In this paper, we propose a novel design of evolving fuzzy classifiers in case of multi-class classification problems. Therefore, we exploit the concept of all-pairs aka all-versus-all classification using binary classifiers for each pair of classes, which has some advantages over direct multi-class as well as one-versus-rest classification variants. Regressionbased as well as singleton class label fuzzy classifiers are used as architectures for the binary classifiers, which are evolved and incrementally trained based on the concepts included in the FLEXFIS family (a connection of eVQ and recursive fuzzily weighted least squares). The classification phase considers the preference levels of each pair of classes stored in a preference relation matrix and uses a weighted voting scheme of preference levels, including reliability aspects.
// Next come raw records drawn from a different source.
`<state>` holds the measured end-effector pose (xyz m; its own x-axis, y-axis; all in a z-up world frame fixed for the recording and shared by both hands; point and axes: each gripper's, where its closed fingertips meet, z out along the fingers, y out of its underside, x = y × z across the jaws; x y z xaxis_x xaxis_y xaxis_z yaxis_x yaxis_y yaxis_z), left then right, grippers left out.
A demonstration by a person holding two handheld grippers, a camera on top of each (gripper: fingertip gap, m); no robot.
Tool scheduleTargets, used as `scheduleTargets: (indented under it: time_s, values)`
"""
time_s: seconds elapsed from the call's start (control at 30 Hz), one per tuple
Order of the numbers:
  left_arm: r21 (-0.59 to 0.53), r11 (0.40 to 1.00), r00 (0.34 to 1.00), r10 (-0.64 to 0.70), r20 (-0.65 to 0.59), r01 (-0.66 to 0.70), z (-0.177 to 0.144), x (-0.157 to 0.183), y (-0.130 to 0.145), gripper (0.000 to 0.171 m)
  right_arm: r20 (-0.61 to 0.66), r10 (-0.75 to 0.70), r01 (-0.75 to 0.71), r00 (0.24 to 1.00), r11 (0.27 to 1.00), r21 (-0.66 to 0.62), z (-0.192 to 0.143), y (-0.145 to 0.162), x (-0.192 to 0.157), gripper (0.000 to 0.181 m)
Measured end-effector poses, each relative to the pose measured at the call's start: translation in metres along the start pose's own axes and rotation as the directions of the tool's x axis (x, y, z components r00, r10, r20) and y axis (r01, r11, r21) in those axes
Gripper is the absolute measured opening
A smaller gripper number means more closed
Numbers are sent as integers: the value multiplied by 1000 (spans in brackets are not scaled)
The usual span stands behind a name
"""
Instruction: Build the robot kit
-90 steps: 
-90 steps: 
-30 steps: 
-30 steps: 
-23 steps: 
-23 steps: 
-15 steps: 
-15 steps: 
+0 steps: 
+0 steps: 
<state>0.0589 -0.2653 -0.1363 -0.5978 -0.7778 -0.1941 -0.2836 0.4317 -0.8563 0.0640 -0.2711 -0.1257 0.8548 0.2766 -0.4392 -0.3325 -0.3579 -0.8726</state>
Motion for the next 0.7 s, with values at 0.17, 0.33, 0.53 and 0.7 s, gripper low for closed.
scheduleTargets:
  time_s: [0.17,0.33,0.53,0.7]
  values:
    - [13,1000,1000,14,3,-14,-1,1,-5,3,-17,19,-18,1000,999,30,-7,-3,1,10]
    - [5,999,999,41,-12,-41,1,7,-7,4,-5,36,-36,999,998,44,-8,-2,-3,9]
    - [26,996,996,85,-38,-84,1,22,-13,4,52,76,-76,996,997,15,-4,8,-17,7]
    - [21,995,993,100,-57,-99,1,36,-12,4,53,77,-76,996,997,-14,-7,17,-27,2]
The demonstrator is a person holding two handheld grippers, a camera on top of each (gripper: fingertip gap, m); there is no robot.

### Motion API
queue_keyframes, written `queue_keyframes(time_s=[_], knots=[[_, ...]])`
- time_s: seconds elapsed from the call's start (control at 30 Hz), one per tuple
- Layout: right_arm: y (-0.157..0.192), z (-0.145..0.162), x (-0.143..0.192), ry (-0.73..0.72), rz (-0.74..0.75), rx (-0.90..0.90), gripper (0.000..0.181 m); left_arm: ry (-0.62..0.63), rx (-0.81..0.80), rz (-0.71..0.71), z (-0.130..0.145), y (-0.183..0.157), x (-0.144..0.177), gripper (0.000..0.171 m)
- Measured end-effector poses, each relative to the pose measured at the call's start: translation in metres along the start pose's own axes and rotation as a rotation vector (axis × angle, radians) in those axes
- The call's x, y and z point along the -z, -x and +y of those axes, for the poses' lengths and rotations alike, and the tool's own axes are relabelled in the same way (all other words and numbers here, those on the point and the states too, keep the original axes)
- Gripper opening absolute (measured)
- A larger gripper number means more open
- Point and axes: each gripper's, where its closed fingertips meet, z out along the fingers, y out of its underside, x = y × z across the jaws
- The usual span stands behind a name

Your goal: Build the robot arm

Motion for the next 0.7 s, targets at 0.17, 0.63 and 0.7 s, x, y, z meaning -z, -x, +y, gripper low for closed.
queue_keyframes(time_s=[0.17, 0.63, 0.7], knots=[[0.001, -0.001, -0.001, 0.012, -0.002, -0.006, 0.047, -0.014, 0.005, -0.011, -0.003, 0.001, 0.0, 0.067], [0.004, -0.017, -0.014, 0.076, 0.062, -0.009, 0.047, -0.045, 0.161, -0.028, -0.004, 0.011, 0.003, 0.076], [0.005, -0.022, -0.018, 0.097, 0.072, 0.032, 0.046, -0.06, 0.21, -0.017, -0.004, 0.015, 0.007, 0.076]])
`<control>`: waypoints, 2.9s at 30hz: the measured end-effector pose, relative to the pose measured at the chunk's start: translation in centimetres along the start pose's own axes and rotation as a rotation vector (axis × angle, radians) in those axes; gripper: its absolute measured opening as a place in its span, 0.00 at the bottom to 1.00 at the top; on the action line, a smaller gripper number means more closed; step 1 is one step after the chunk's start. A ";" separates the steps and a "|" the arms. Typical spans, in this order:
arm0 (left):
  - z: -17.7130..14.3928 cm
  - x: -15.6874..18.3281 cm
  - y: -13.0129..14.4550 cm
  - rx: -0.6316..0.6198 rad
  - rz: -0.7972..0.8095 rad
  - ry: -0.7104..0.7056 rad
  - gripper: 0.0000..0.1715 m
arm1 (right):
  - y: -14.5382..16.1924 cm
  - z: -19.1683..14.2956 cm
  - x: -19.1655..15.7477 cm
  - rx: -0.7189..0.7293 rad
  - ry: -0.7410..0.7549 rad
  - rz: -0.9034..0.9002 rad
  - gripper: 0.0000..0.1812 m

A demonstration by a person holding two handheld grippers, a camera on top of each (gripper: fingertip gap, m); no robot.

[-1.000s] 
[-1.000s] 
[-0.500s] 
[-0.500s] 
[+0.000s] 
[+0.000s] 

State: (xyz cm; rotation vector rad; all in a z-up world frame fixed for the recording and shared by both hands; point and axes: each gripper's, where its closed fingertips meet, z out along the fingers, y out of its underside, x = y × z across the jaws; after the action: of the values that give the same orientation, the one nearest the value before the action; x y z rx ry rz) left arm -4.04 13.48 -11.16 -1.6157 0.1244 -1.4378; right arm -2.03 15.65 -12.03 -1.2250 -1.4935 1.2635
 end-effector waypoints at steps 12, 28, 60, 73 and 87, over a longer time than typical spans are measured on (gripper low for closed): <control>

The advantage of the new evolving fuzzy classifier concept over single model (using direct multi-class classification concept) and multi model (using one-versus-rest classification concept) architectures will be underlined by empirical evaluations and comparisons at the end of the paper based on high-dimensional real-world multi-class classification problems.
在线多类分类问题的全对演化模糊分类器
本文针对多类分类问题,提出了一种新的进化模糊分类器设计。因此,我们利用全对的概念,也就是对每一对类使用二元分类器的全对全分类,它比直接的多类和一对rest分类变体有一些优势。基于回归和单类标签模糊分类器被用作二元分类器的架构,二元分类器是基于FLEXFIS家族(eVQ和递归模糊加权最小二乘的连接)中包含的概念进行进化和增量训练的。分类阶段考虑存储在偏好关系矩阵中的每对类的偏好级别,并使用偏好级别的加权投票方案,包括可靠性方面。本文最后将基于高维真实多类分类问题的经验评价和比较,强调新的进化模糊分类器概念相对于单模型(使用直接多类分类概念)和多模型(使用单对余分类概念)架构的优势。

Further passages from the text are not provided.